Start of RECORDS SUPPLIED
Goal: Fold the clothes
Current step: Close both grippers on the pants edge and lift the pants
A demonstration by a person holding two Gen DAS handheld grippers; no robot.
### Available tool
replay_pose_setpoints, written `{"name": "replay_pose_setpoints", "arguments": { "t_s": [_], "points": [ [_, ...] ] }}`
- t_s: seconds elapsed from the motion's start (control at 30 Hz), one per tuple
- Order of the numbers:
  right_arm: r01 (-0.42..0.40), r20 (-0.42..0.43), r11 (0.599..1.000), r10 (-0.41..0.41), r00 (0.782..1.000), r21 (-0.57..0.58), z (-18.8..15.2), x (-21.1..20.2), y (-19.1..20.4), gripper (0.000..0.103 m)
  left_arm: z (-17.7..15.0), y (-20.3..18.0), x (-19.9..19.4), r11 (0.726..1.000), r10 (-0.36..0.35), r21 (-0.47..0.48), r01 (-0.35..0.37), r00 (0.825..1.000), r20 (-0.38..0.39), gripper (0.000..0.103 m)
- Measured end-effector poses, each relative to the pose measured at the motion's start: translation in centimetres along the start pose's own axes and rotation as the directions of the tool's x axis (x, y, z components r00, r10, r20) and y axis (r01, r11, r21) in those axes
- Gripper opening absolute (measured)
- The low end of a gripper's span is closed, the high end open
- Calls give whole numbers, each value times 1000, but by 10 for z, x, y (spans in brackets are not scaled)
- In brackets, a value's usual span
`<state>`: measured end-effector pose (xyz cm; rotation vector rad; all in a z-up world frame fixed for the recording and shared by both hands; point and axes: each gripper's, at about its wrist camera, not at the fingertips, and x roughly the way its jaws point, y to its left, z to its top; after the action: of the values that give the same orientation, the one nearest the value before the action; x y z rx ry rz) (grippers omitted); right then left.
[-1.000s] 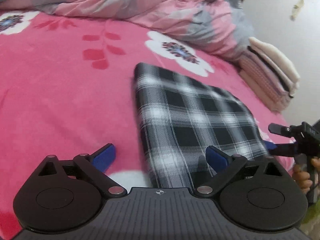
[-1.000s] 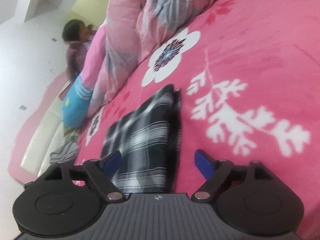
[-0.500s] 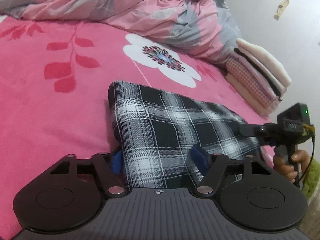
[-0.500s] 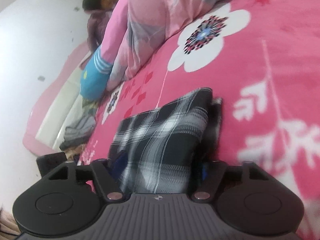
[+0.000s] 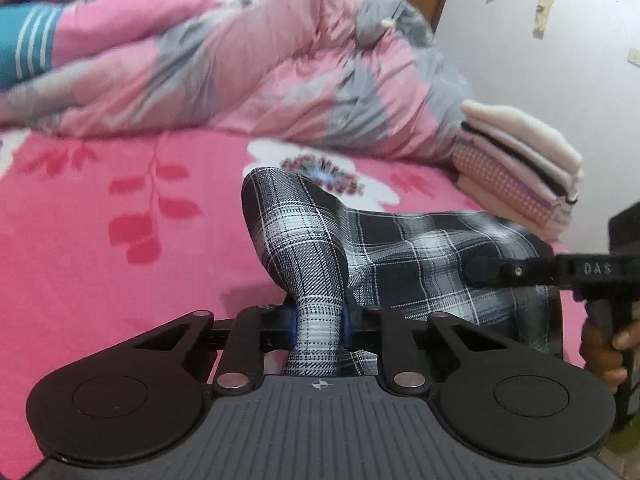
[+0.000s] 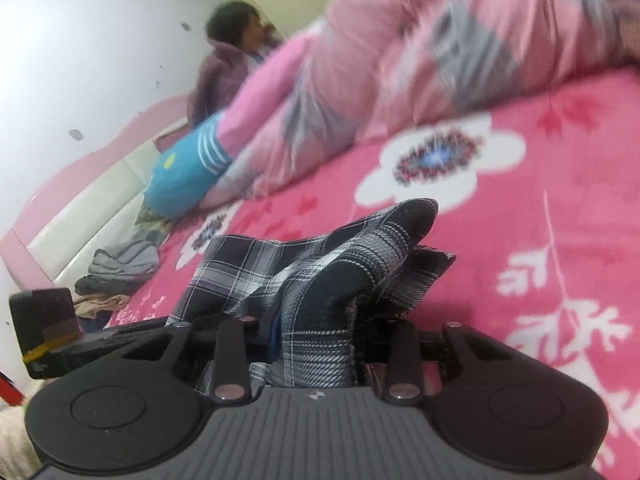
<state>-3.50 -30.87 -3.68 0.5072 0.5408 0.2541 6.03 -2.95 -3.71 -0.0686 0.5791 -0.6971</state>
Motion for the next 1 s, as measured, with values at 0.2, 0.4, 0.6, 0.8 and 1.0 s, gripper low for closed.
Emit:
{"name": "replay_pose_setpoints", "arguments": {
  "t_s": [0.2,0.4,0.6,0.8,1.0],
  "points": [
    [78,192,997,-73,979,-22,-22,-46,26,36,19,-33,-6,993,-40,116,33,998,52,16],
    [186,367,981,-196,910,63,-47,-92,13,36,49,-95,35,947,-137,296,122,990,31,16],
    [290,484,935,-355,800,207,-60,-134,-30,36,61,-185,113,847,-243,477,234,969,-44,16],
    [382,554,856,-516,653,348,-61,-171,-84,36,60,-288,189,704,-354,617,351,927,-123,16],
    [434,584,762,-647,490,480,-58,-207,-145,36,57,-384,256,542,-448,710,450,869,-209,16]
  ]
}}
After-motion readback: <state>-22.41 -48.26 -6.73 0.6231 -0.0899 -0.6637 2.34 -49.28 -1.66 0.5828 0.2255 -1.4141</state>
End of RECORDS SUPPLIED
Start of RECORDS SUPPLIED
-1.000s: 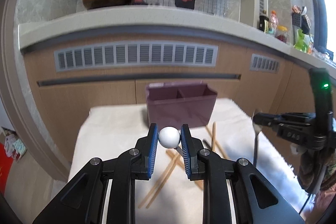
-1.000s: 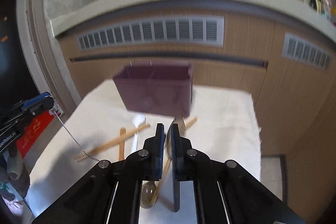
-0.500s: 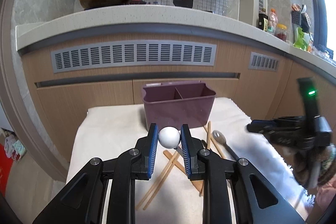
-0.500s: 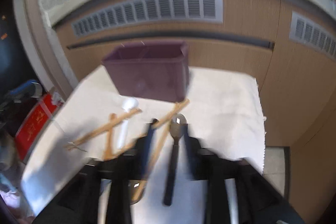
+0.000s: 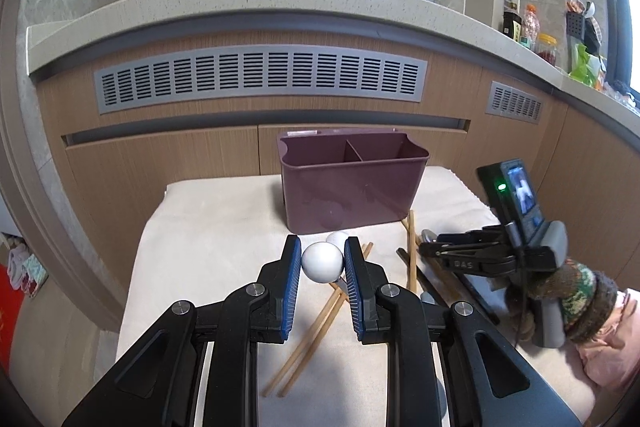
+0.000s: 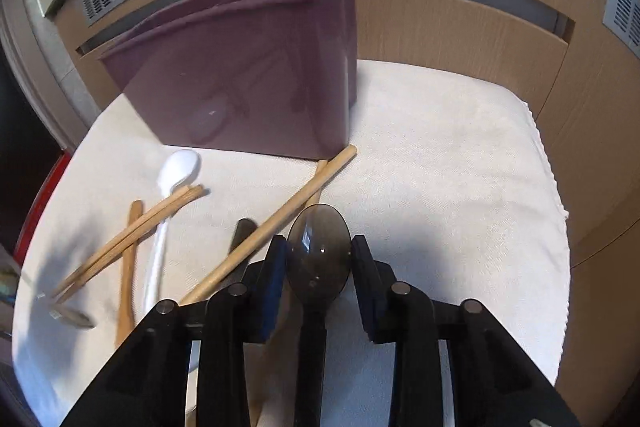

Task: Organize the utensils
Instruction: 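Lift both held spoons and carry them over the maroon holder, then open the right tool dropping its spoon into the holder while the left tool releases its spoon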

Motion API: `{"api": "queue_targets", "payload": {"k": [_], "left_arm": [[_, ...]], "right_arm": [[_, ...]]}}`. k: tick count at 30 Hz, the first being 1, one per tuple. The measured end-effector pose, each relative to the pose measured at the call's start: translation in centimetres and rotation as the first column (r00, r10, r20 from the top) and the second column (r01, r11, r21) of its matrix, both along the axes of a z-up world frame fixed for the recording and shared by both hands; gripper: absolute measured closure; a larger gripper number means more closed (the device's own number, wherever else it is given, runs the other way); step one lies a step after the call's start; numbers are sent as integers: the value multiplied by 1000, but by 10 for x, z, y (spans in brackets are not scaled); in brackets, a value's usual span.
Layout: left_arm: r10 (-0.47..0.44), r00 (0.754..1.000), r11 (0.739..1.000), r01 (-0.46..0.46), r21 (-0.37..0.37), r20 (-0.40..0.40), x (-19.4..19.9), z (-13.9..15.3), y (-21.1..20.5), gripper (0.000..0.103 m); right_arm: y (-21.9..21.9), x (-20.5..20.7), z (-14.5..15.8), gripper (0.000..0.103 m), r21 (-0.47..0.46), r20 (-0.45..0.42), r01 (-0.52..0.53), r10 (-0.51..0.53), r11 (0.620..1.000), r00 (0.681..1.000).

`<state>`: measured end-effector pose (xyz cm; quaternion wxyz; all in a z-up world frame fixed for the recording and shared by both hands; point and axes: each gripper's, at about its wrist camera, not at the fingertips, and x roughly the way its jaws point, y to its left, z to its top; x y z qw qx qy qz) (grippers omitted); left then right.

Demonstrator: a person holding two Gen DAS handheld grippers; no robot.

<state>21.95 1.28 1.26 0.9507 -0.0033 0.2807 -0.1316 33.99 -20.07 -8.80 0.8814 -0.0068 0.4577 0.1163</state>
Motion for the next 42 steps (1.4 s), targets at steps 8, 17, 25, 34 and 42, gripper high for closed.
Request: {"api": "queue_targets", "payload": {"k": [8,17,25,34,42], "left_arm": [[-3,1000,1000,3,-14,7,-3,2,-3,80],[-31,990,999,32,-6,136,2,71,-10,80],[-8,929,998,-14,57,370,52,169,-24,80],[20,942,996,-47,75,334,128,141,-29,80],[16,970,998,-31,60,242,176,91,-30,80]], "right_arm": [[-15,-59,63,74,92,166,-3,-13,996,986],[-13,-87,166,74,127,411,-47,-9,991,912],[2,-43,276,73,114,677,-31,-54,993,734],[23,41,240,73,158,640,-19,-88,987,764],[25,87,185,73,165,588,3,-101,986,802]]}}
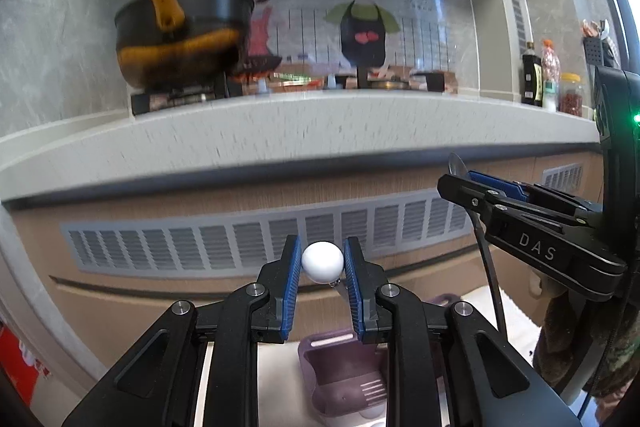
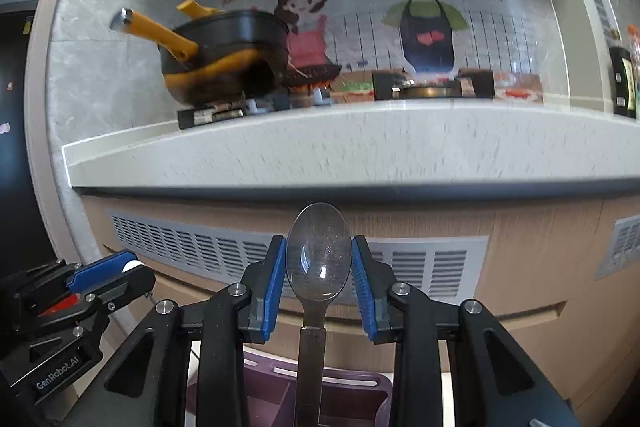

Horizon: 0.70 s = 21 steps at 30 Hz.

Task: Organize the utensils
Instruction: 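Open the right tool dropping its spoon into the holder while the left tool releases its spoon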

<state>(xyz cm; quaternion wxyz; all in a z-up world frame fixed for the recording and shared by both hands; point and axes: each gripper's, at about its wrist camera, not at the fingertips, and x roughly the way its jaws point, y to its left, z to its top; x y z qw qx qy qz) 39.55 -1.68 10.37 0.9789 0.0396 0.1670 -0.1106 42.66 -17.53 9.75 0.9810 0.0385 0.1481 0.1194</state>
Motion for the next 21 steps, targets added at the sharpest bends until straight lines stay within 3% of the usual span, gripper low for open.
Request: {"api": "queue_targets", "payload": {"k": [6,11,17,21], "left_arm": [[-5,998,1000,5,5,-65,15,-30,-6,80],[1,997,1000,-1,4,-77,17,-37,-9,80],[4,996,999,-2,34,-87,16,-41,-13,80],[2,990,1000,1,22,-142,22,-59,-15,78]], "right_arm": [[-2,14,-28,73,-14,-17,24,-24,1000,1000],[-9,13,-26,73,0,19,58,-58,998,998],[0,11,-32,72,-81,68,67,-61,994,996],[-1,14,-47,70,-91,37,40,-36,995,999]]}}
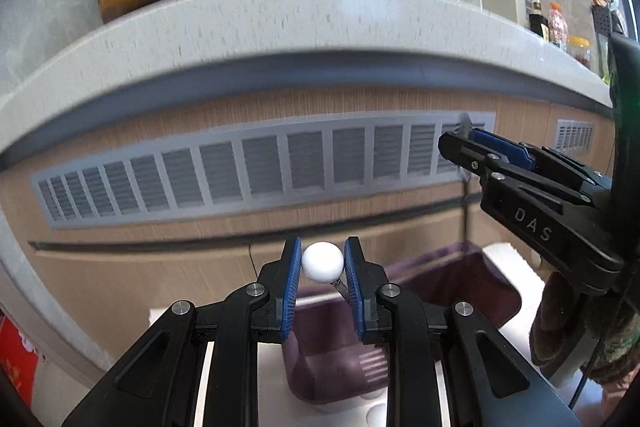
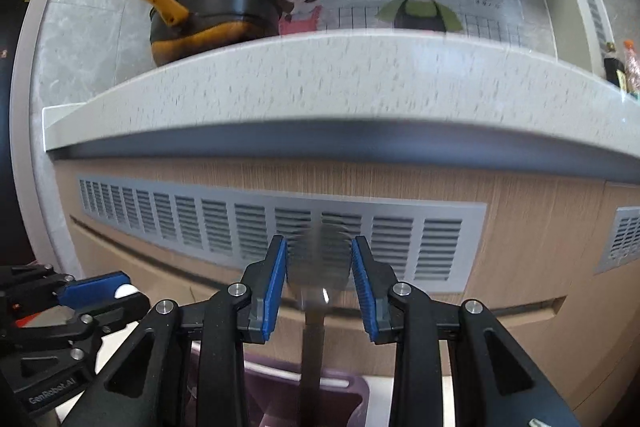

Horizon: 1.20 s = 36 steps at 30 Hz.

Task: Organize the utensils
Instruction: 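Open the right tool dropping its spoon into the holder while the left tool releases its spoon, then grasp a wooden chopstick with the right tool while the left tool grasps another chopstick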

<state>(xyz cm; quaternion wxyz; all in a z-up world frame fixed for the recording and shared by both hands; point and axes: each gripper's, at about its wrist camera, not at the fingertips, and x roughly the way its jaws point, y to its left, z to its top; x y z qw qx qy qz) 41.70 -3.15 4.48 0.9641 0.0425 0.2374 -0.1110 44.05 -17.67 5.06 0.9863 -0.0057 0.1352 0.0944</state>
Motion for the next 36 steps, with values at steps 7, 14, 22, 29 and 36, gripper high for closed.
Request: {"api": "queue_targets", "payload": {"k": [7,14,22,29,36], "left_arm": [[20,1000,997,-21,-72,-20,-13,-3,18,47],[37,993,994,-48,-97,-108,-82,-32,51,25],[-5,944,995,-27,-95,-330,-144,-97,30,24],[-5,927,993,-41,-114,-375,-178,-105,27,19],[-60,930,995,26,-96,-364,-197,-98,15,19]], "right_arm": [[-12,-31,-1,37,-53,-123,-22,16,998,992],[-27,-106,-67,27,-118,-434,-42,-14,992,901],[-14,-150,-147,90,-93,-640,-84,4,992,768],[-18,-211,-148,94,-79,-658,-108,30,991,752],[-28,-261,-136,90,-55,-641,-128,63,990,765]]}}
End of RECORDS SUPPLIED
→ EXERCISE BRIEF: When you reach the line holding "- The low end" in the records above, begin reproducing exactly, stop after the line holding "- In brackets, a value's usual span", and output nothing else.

→ RESPONSE FOR THIS EXERCISE:
- The low end of a gripper's span is closed, the high end open
- Calls give whole numbers, each value times 1000, but by 10 for z, x, y (spans in brackets are not scaled)
- In brackets, a value's usual span

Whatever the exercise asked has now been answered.